◆ **TO DO**: Every line of the data below must be given again exactly.

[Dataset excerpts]
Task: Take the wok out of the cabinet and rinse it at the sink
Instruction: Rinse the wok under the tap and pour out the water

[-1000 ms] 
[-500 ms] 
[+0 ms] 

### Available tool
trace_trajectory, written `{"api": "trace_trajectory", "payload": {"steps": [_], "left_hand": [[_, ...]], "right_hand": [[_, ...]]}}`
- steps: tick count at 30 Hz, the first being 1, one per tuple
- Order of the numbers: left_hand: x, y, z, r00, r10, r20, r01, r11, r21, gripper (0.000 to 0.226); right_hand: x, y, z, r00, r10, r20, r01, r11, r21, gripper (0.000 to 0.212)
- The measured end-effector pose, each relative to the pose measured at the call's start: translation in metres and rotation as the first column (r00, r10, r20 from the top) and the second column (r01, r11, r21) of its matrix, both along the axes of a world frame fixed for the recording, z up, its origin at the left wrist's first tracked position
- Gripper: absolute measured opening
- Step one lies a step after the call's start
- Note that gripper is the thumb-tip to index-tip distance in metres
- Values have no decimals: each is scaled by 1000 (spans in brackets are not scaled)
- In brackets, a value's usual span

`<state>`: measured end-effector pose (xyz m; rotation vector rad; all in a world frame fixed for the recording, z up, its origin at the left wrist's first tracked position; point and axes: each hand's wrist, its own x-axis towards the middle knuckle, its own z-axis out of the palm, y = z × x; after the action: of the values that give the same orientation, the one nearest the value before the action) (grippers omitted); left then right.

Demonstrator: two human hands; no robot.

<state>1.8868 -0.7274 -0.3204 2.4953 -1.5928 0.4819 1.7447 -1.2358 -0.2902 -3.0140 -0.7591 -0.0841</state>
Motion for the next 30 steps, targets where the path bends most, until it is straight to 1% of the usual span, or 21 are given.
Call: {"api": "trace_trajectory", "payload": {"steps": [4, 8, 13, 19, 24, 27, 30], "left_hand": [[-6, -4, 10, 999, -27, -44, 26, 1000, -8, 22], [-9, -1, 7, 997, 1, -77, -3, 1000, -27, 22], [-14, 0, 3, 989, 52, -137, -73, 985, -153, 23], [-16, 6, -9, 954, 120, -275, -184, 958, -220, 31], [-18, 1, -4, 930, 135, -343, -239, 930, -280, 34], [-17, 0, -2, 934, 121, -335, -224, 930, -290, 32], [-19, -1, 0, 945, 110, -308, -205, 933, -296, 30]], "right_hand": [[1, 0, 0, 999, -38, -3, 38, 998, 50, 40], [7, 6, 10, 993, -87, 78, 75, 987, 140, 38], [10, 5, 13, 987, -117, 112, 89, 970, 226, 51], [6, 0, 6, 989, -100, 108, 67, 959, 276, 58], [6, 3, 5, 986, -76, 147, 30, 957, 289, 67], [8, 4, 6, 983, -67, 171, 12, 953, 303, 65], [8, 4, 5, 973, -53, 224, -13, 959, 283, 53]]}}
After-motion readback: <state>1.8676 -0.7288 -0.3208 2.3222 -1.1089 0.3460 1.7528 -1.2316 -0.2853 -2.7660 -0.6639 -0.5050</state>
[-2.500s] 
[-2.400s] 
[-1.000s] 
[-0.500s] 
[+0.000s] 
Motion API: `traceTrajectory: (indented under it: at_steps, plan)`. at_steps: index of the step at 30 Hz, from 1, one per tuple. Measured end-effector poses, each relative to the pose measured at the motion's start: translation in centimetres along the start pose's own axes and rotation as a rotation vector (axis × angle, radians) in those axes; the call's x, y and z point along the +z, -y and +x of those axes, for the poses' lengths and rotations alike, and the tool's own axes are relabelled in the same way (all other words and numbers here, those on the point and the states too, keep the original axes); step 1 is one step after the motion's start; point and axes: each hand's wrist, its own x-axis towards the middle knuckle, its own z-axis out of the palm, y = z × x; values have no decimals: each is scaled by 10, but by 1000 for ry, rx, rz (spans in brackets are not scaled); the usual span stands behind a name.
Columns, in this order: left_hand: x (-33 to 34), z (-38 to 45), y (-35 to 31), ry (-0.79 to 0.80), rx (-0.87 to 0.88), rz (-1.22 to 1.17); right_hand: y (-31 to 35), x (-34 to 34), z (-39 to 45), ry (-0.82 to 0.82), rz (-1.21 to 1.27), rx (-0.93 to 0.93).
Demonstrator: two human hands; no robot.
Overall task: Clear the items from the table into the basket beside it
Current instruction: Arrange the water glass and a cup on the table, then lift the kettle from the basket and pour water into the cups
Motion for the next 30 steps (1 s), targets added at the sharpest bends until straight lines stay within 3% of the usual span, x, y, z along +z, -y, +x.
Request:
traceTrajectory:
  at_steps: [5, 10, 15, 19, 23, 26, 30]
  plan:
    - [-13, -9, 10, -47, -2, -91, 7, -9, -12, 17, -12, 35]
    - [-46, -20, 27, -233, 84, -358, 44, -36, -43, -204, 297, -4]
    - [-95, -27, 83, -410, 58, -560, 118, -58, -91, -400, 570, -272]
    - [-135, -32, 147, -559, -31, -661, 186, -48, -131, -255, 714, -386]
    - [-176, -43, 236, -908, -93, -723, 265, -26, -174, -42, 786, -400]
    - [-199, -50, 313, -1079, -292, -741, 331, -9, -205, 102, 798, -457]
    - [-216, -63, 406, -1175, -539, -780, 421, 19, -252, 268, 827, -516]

◆ **SOLUTION FOR THIS PROBLEM**:
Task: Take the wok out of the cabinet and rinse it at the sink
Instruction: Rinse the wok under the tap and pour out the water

[-1000 ms] 
[-500 ms] 
[+0 ms] 

### Available tool
trace_trajectory, written `{"api": "trace_trajectory", "payload": {"steps": [_], "left_hand": [[_, ...]], "right_hand": [[_, ...]]}}`
- steps: tick count at 30 Hz, the first being 1, one per tuple
- Order of the numbers: left_hand: x, y, z, r00, r10, r20, r01, r11, r21, gripper (0.000 to 0.226); right_hand: x, y, z, r00, r10, r20, r01, r11, r21, gripper (0.000 to 0.212)
- The measured end-effector pose, each relative to the pose measured at the call's start: translation in metres and rotation as the first column (r00, r10, r20 from the top) and the second column (r01, r11, r21) of its matrix, both along the axes of a world frame fixed for the recording, z up, its origin at the left wrist's first tracked position
- Gripper: absolute measured opening
- Step one lies a step after the call's start
- Note that gripper is the thumb-tip to index-tip distance in metres
- Values have no decimals: each is scaled by 1000 (spans in brackets are not scaled)
- In brackets, a value's usual span

`<state>`: measured end-effector pose (xyz m; rotation vector rad; all in a world frame fixed for the recording, z up, its origin at the left wrist's first tracked position; point and axes: each hand's wrist, its own x-axis towards the middle knuckle, its own z-axis out of the palm, y = z × x; after the action: of the values that give the same orientation, the one nearest the value before the action) (grippers omitted); left then right.

Demonstrator: two human hands; no robot.

<state>1.8868 -0.7274 -0.3204 2.4953 -1.5928 0.4819 1.7447 -1.2358 -0.2902 -3.0140 -0.7591 -0.0841</state>
Motion for the next 30 steps, targets where the path bends most, until it is straight to 1% of the usual span, or 21 are given.
Call: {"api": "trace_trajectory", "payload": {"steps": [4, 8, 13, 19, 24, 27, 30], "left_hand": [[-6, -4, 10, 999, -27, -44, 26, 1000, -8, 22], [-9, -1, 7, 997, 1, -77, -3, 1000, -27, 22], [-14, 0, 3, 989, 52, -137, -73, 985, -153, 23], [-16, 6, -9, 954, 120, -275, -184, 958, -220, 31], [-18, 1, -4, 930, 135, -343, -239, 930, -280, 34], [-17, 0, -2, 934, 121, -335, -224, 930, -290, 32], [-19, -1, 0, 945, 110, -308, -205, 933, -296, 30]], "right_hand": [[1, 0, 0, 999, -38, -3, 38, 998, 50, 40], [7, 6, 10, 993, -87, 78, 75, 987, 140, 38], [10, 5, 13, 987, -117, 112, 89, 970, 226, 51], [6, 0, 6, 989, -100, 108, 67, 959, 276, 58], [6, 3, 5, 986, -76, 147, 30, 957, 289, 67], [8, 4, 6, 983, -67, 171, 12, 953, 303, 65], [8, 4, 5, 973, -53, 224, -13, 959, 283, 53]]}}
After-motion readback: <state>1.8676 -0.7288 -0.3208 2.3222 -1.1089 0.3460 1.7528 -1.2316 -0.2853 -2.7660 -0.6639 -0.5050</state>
[-2.500s] 
[-2.400s] 
[-1.000s] 
[-0.500s] 
[+0.000s] 
Motion API: `traceTrajectory: (indented under it: at_steps, plan)`. at_steps: index of the step at 30 Hz, from 1, one per tuple. Measured end-effector poses, each relative to the pose measured at the motion's start: translation in centimetres along the start pose's own axes and rotation as a rotation vector (axis × angle, radians) in those axes; the call's x, y and z point along the +z, -y and +x of those axes, for the poses' lengths and rotations alike, and the tool's own axes are relabelled in the same way (all other words and numbers here, those on the point and the states too, keep the original axes); step 1 is one step after the motion's start; point and axes: each hand's wrist, its own x-axis towards the middle knuckle, its own z-axis out of the palm, y = z × x; values have no decimals: each is scaled by 10, but by 1000 for ry, rx, rz (spans in brackets are not scaled); the usual span stands behind a name.
Columns, in this order: left_hand: x (-33 to 34), z (-38 to 45), y (-35 to 31), ry (-0.79 to 0.80), rx (-0.87 to 0.88), rz (-1.22 to 1.17); right_hand: y (-31 to 35), x (-34 to 34), z (-39 to 45), ry (-0.82 to 0.82), rz (-1.21 to 1.27), rx (-0.93 to 0.93).
Demonstrator: two human hands; no robot.
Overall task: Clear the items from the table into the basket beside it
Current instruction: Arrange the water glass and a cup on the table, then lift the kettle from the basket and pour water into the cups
Motion for the next 30 steps (1 s), targets added at the sharpest bends until straight lines stay within 3% of the usual span, x, y, z along +z, -y, +x.
Request:
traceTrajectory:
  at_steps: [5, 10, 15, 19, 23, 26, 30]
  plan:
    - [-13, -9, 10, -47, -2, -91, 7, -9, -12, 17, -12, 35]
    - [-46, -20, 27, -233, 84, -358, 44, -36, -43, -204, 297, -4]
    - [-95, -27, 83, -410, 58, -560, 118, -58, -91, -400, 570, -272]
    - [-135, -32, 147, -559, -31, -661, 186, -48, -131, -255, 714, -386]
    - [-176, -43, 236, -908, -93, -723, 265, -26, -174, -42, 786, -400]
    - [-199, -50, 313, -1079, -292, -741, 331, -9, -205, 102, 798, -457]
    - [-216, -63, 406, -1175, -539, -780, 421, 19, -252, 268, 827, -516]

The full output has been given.